◆ Work task ◆
Reproduce exactly, from the data that follows, the line with "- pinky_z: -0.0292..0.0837", the line with "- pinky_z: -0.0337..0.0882", and every line that lies between them.

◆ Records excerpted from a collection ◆

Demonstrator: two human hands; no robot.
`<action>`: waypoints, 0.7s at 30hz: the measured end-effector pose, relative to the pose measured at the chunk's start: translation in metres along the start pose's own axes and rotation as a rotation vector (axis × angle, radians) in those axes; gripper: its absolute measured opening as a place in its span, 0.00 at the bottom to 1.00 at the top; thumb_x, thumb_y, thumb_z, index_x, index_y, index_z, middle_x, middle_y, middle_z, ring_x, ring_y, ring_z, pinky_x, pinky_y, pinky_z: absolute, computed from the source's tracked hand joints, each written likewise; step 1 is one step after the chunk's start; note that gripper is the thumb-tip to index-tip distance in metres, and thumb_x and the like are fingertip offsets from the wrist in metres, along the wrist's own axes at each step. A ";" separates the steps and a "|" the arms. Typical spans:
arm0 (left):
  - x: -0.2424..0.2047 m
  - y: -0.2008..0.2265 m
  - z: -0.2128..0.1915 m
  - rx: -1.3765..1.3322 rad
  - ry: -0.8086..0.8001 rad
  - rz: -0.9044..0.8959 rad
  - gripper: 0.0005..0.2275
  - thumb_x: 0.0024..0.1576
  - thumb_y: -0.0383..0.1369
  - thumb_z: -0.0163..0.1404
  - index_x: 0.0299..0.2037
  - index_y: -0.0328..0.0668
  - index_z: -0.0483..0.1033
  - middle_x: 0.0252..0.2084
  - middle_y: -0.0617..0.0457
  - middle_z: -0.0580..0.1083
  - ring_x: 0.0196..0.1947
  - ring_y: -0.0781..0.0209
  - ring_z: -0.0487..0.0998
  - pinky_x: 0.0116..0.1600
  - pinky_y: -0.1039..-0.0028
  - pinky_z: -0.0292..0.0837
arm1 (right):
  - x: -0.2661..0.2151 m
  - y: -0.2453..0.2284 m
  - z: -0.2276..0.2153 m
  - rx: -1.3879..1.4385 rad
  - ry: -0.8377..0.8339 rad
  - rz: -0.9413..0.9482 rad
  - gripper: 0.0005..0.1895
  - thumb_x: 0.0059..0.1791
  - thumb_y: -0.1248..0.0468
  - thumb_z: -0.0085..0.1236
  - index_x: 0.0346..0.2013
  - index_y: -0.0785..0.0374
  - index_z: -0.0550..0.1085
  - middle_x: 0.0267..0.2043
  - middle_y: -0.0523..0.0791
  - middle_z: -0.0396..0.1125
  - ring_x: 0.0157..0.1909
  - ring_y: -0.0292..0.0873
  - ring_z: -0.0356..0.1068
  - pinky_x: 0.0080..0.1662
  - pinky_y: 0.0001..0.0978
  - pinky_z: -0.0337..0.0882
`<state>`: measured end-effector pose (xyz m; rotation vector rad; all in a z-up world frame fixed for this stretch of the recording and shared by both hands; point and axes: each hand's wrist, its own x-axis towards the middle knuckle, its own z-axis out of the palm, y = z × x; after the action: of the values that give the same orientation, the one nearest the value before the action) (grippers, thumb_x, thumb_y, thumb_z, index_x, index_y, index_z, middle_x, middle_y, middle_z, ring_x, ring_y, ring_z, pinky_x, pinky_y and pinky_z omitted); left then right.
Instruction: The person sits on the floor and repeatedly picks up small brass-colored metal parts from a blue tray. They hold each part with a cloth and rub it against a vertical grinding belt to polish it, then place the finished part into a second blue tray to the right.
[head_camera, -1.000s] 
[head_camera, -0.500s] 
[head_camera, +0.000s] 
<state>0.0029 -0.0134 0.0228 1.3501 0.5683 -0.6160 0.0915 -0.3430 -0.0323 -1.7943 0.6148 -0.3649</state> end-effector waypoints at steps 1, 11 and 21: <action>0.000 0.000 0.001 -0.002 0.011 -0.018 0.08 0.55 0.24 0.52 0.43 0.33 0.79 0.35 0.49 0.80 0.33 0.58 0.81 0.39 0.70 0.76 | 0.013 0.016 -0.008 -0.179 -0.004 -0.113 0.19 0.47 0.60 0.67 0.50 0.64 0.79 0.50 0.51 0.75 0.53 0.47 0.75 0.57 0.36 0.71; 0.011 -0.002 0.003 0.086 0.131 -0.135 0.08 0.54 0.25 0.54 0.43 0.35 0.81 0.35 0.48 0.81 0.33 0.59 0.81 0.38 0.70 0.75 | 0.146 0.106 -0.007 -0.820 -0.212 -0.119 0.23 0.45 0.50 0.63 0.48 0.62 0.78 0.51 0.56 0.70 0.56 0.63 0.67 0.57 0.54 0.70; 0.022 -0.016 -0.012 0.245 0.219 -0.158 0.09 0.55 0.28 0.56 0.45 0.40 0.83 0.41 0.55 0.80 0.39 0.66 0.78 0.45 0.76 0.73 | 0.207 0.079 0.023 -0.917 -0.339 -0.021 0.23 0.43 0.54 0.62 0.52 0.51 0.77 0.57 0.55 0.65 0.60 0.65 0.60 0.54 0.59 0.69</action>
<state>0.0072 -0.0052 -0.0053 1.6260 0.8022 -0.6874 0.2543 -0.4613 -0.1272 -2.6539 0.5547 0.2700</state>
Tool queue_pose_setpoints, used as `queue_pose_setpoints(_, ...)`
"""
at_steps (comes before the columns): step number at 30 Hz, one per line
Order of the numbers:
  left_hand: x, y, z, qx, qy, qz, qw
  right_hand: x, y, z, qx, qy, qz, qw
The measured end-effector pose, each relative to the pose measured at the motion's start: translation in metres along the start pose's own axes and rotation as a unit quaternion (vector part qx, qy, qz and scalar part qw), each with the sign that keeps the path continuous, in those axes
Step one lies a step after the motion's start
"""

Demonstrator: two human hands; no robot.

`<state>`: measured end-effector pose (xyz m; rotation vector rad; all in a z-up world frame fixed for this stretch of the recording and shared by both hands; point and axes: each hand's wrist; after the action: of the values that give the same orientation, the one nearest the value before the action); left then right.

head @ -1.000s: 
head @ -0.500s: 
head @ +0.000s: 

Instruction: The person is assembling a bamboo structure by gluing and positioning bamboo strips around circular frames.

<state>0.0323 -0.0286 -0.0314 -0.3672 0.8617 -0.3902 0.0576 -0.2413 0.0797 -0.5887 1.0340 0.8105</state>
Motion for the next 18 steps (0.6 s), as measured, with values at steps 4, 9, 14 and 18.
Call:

◆ Solved problem ◆
  - pinky_z: -0.0292..0.0837
arm1 (right):
  - x: -0.2661..0.2151 m
  - y: -0.2453..0.2284 m
  - z: -0.2276..0.2153 m
  - rx: -1.3879..1.4385 rad
  - ry: -0.8377..0.8339 rad
  - rz: -0.9413..0.9482 rad
  - gripper: 0.0005..0.1895
  - thumb_x: 0.0059..0.1791
  - thumb_y: -0.1248..0.0468
  - thumb_z: -0.0085..0.1236
  - index_x: 0.0346..0.2013
  - index_y: -0.0785..0.0374
  - index_z: -0.0550..0.1085
  - middle_x: 0.0267..0.2043
  - middle_y: -0.0523..0.0791
  - middle_z: -0.0396..0.1125
  - ring_x: 0.0157..0.1909
  - ring_y: -0.0292..0.0873
  - ring_z: -0.0356..0.1068
  - pinky_x: 0.0080..0.1662
  - pinky_y: 0.0001..0.0978
  - pinky_z: -0.0337..0.0882

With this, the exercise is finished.